■ **To do**
Check every line of the material below for the string "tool". State how many lines have it.

■ **Given material**
---

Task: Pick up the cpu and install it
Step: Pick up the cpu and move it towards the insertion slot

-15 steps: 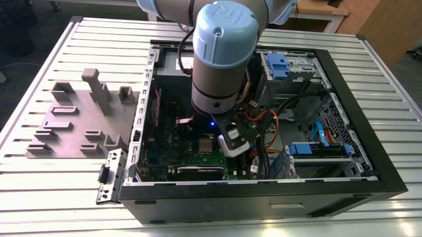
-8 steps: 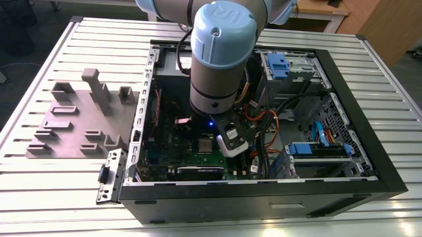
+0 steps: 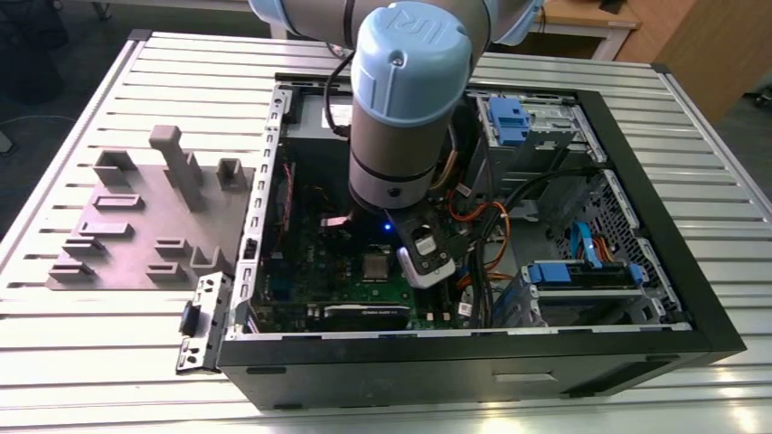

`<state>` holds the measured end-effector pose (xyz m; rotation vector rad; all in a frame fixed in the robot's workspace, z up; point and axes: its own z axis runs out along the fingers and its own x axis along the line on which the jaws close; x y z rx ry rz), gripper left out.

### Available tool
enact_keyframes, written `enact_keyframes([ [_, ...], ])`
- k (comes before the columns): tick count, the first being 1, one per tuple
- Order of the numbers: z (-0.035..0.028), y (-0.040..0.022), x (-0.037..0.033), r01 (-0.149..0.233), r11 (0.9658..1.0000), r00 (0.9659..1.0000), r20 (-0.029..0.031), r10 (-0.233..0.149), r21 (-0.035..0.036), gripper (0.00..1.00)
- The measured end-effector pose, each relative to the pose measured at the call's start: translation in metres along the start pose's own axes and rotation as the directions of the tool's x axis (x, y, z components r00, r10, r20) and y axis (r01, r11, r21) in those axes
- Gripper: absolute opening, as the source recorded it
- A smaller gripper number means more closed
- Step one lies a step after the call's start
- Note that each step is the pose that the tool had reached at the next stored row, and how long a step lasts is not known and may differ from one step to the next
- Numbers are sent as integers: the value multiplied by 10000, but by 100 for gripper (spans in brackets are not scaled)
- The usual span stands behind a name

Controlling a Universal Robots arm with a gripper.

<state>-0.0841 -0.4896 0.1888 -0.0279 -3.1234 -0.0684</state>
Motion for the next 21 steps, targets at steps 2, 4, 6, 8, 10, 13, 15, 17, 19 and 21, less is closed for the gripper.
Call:
enact_keyframes([
  [2,-1,0,-8,1,10000,10000,3,-1,3,53],
  [4,-1,0,-9,2,10000,10000,-1,-2,3,48],
  [6,-1,0,-9,1,10000,10000,0,-1,1,47],
  [8,0,0,-9,0,10000,10000,0,0,0,47],
  [10,-1,0,-9,0,10000,10000,1,0,-1,47],
  [13,-8,1,-9,-1,10000,10000,-3,1,-5,46],
  [15,-16,-1,-8,0,10000,10000,-5,0,-1,46],
  [17,-20,-1,-8,1,10000,10000,-4,-1,-4,46],
  [19,-22,-1,-8,1,10000,10000,-4,-1,-3,46],
  [21,-32,-3,-8,1,10000,10000,-9,-1,1,46],
])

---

■ **Task solution**
3